Skip to main content

Module context

Module context 

Source
Expand description

Context window management with token budgeting.

This module provides ContextWindow, a token-aware message buffer that tracks conversation history and signals when compaction is needed.

§Design Philosophy

The library doesn’t tokenize text (that requires model-specific tokenizers).
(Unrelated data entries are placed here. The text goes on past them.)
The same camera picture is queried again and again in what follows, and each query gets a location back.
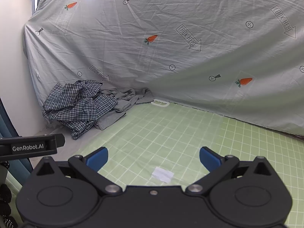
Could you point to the teal curtain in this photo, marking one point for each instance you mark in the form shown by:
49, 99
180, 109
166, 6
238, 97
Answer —
6, 128

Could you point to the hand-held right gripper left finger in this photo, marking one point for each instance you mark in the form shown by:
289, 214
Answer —
97, 158

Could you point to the black dotted cloth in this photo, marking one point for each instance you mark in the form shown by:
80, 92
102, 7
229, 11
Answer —
4, 194

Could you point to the grey crumpled garment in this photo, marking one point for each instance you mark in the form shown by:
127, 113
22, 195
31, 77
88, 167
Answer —
111, 118

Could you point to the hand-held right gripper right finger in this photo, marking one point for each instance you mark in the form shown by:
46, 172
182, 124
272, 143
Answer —
209, 159

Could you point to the blue plaid shirt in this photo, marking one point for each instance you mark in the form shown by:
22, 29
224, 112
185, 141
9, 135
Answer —
78, 109

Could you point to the grey carrot print sheet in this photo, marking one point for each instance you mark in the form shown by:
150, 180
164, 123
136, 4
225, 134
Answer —
166, 16

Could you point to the green grid cutting mat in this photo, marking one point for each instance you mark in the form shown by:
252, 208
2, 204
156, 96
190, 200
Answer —
166, 135
Instead:

  • Token counts are fed from provider-reported Usage after each call
  • estimate_tokens provides a rough heuristic for pre-call estimation
  • Compaction is the caller’s responsibility — the library signals when to compact and returns messages to summarize, but summarization is an LLM call the application controls

§Example

use llm_stack_core::context::ContextWindow;
use llm_stack_core::ChatMessage;

// 8K context window, reserve 1K for output
let mut window = ContextWindow::new(8000, 1000);

// Add messages with their token counts (from provider usage)
window.push(ChatMessage::system("You are helpful."), 10);
window.push(ChatMessage::user("Hello!"), 5);
window.push(ChatMessage::assistant("Hi there!"), 8);

// Check available space
assert_eq!(window.available(), 8000 - 1000 - 10 - 5 - 8);

// Protect recent messages from compaction
window.protect_recent(2);

// Check if compaction is needed (e.g., when 80% full)
if window.needs_compaction(0.8) {
    let old_messages = window.compact();
    // Summarize old_messages with an LLM call, then:
    // window.push(ChatMessage::system("Summary: ..."), summary_tokens);
}

Structs§

ContextWindow
A token-budgeted message buffer for managing conversation context.

Functions§

estimate_message_tokens
Estimates tokens for a chat message.
estimate_tokens
Estimates the token count for a string.